Cav was testing his legs today. It will probably be him, but I'm picking Tyler. Just cause I want to.


----------



## il sogno (Jul 15, 2002)

jd3 said:


> Cav was testing his legs today. It will probably be him, but I'm picking Tyler. Just cause I want to.


Me too. Cav will probably win it but I'm picking Tyler.


----------



## denversean (Jun 14, 2004)

I'd really like to see McEwen win at least one this year for old times sake. Nothing better than watching him sneak out of nowhere to steal the stage by a wheel in the last 20ft.


----------



## albert owen (Jul 7, 2008)

If Cav _really is_ back to his best, he should manage this one while picking his nose, doing V signs, phoning home and pedalling with one leg


----------



## Opus51569 (Jul 21, 2009)

Is the feeding station really at a place called "Die"? 

I'll pick Cavendish ftw.


----------



## Haridic (Jun 9, 2008)

Cavendish has got this one, though the HTC leadout train is looking incredibly fragile this year...


----------



## jd3 (Oct 8, 2004)

Robbie Hunter is out with a broken arm. Tyler has lost his best lead out man.


----------



## Brad the Bold (Jun 8, 2010)

Yawnfest.

The official tracker says yesterday was the slowest overall stage of the Tour. 

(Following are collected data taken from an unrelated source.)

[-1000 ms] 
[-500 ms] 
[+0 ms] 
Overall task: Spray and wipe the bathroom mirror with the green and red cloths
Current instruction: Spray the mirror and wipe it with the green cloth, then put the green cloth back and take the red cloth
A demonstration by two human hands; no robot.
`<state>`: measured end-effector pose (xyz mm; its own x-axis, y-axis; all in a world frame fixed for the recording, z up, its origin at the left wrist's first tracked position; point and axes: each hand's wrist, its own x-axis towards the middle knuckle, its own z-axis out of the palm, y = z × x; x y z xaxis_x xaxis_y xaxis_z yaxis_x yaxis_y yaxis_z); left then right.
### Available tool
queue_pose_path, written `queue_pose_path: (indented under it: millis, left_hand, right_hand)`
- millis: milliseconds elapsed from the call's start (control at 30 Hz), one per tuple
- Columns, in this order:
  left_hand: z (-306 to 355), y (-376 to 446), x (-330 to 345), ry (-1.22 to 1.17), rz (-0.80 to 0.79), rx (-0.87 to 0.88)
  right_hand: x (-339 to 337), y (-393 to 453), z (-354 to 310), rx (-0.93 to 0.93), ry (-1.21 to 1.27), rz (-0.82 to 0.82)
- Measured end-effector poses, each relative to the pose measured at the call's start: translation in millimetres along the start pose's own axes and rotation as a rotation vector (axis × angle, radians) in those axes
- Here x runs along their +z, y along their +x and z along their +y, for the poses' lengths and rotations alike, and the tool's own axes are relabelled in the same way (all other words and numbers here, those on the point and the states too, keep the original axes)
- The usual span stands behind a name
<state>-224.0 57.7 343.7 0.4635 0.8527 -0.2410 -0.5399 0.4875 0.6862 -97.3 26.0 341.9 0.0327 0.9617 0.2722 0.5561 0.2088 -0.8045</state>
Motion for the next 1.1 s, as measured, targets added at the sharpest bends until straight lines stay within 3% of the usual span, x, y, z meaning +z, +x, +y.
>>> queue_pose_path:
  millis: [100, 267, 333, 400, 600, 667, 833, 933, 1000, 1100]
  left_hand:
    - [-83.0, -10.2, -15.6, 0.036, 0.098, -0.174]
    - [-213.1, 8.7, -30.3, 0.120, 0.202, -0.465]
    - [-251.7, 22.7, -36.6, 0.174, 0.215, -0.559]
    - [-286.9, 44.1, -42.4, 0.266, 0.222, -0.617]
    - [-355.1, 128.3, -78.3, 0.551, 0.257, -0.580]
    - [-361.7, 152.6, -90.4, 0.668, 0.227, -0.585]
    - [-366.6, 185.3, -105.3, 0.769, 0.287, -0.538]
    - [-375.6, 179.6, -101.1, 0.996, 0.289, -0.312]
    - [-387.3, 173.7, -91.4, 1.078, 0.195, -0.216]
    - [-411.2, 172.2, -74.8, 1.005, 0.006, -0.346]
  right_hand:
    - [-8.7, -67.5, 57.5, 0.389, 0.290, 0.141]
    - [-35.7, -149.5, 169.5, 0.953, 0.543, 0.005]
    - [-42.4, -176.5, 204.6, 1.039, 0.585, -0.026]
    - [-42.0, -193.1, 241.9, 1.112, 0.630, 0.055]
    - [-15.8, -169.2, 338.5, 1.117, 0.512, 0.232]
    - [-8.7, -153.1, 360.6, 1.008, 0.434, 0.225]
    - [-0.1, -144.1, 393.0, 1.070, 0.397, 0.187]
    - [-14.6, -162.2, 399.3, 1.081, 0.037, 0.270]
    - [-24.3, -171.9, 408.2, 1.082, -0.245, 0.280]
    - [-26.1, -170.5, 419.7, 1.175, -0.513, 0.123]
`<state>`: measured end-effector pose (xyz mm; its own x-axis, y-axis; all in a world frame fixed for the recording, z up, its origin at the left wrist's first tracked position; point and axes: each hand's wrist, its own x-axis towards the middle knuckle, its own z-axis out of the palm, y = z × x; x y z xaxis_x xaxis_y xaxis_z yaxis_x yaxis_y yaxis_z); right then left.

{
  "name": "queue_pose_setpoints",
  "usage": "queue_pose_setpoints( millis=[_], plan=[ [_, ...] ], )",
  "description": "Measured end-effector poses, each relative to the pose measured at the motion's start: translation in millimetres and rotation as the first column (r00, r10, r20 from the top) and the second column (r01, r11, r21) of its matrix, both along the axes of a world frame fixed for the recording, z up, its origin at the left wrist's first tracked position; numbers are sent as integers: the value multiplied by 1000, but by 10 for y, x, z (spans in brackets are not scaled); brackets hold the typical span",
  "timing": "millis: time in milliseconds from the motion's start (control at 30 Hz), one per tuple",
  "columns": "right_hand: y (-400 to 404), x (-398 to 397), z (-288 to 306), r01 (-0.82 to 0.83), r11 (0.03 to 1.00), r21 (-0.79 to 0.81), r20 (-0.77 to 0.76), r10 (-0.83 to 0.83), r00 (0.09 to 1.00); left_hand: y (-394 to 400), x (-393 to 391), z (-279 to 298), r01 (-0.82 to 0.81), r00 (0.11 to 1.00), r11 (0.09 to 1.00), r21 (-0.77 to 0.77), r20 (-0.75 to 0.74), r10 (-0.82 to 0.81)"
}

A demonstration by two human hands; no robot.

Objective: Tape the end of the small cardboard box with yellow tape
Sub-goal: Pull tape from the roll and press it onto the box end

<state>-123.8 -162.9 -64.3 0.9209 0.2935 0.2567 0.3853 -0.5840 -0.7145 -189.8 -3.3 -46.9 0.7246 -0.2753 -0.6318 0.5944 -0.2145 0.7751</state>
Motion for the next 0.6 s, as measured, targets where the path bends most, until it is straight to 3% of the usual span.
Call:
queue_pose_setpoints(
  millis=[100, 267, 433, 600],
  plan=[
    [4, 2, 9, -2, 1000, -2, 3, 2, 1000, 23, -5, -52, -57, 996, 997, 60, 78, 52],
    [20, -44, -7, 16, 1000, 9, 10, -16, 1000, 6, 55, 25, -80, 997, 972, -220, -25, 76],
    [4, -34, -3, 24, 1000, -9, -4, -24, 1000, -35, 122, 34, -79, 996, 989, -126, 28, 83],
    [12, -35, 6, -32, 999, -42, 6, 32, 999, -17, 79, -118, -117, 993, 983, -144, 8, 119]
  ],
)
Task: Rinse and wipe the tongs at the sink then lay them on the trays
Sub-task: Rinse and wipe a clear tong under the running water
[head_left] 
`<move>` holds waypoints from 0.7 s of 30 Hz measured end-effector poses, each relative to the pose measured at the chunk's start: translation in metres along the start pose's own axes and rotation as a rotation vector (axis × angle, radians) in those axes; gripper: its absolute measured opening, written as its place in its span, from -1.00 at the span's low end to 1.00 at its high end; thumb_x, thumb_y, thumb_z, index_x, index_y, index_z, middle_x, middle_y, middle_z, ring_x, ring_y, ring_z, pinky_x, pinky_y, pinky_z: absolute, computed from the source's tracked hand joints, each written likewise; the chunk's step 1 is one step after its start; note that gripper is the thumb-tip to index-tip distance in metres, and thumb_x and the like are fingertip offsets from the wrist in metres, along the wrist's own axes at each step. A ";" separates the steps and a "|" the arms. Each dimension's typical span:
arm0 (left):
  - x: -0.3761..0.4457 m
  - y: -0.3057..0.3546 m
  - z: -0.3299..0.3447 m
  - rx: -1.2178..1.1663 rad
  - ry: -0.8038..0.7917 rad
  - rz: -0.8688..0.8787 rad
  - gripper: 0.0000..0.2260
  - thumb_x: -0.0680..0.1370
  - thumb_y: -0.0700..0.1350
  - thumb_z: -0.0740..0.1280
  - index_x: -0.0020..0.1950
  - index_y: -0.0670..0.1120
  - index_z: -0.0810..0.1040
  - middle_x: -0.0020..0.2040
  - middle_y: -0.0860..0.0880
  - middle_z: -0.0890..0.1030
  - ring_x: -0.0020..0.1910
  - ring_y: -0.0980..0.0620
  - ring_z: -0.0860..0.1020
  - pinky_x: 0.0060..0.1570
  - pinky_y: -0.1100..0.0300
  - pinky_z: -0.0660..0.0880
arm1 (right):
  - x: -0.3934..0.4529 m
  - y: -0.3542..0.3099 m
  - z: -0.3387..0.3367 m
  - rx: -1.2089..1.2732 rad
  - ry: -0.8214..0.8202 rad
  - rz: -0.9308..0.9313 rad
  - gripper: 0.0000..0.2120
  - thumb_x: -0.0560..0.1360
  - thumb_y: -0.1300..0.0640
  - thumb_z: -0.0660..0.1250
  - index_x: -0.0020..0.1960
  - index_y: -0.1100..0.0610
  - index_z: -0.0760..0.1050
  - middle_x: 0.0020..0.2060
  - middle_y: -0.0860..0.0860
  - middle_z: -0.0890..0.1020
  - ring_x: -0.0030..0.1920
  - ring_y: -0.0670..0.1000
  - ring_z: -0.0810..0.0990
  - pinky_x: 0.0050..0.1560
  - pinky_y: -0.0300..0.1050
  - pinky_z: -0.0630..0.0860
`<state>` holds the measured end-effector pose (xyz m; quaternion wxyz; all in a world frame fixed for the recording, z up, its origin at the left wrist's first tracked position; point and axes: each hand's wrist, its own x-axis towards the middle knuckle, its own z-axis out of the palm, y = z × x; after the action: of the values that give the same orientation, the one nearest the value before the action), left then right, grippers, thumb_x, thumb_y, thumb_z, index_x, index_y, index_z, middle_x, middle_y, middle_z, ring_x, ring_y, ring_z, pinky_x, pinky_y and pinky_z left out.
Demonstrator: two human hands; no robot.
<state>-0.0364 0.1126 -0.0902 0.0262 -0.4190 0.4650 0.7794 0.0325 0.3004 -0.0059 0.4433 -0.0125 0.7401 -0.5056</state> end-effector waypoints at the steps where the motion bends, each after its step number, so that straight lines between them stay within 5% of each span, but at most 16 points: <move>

And today's stage is already 15 minutes slower than projected. 

They are lollygagging their way to the Pyranees.

Lollygaggers! (/Bull Durham reference)


----------



## Oracle7775 (Sep 16, 2009)

I think Cav will win, but I hope it's Petacchi.


----------



## spade2you (May 12, 2009)

Cav, but I'm hoping for Tyler, Ale Jet, Thor, Robbie Mc, etc. Anyone but Cav would be nice.


----------



## Geoffersonspin (Feb 12, 2010)

What a clusterf*ck of a finish.

Sucks that Tyler got cut off by Renshaw but nobody was beating Cav today anyway.


----------



## Marc (Jan 23, 2005)

Geoffersonspin said:


> What a clusterf*ck of a finish.


HTC/Col is now resorting to headbutting to keep Cav in his wheelsucking position?


----------



## jd3 (Oct 8, 2004)

Geoffersonspin said:


> What a clusterf*ck of a finish.
> 
> Sucks that Tyler got cut off by Renshaw but nobody was beating Cav today anyway.


Almost looked like WWE


----------



## den bakker (Nov 13, 2004)

Marc said:


> HTC/Col is now resorting to headbutting to keep Cav in his wheelsucking position?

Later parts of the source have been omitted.